Depending upon how the weight error is calculated, we have two types of weithg penalty - L1 & L2. L1 penalty is calculated by summing over the absolute value of the weights and the L2 penalty is calculated using their mean square value. Each has its own peculiarities and advantages. We cannot use derivatives with L1 penalty - so it cannot be used with simple gradient methods. It requires solving a convex optimization problem. But it has some major advantages. It drives some weights exactly to zero and it learns sparse models. This is particularly useful when we have too many features. Regularization based on L1 penalty helps us identify the important ones. L2 penalty is based on mean square sum of the weights. This is differentiable and can gracefully fit into the gradient descent algorithm.
It is often found that all the features are not orthogonally independent. In such cases, it does help to spend some time trying to rework the features into orthogonal features - that are much less in number. With the reduction in the number of features, the problem of gradient descent is much simpler and the chances of overfitting are significantly reduced.
It is not a simple task to identify orthogonal features when we have thousands of them - and we know nothing about their interdependence. But we have some interesting algorithms that help us with the task.
At times, we notice that the value added by some features is less than the problem.
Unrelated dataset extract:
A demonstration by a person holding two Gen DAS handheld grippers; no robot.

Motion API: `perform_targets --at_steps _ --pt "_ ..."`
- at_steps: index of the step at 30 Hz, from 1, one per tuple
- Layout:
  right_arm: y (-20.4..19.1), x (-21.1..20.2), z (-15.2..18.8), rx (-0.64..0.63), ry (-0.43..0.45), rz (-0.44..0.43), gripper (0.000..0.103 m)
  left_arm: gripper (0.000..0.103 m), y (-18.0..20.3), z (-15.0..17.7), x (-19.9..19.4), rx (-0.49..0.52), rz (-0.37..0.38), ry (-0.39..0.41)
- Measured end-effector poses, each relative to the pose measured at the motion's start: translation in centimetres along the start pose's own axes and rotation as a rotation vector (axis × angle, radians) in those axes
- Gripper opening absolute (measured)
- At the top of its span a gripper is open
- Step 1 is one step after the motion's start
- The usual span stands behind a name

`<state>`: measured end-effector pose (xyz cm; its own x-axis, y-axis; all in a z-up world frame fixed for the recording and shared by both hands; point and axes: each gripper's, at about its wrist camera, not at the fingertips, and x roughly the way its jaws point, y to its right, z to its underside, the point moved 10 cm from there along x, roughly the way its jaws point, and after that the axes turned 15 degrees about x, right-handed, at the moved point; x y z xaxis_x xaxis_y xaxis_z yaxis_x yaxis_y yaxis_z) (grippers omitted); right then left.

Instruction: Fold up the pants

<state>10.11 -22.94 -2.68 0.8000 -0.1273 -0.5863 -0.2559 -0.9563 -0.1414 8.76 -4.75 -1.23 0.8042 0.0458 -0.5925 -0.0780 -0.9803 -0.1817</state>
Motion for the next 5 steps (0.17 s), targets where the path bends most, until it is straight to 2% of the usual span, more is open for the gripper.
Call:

In such scenario, it helps to just discard some dimensions.
The root of overfitting is the limitted training data set - because the amount of data available is much less than what is required to train the model for all its features. Naturally there are two ways to solve this problem - reduce the number of features or increase the data. Dimensionality reduction takes the first approach and Data augmentation takes the second.
It is often possible to use the existing data set to generate a larger amount of data to better train the model. Of course it is not possible to generate more information that is already available in the available data. But it is possible to pump up the information using your knowledge about the domain and the model being trained. For example, image data can be easily augmented by flipping the images of sliding about etc - because we know how the images work.
Another way to ensure that no single weight can drive the model crazy is skipping or forcing some weights to zero on every sample processed in the of the iteration. This makes sure each weight independently learns the information well enough to contribute to the net output rather than developing a tendency to drag it away.
Again, this may not be so intuitive. To understand this, we can look at overfitting from another perspective. Overfitting is caused when the model is too rich. In such a scenario, we end up with some parts of the model that do not add value to the model. We need to ensure that each component of the model adds value - thus the overall model is better than each component.
To do this, we train parts of the model and put them together. This works well. But if the parts of the model are not united, we get little value compared to the scenario that entire model goes together. To get the best of both the worlds, we implement dropouts. Here, we randomly drop parts of the model - set some weights to 0 for each epoch.
This ensures that each part of the model works in coordination with the rest of the model and also each weight contributes value to the entire model.
Of course, we need good amount of data to train the models well and avoid overfitting. The above methods can help us get more and more value out of the available data. But that cannot eradicate the need for data. If nothing else works, we have no choice but to go back and collect more data.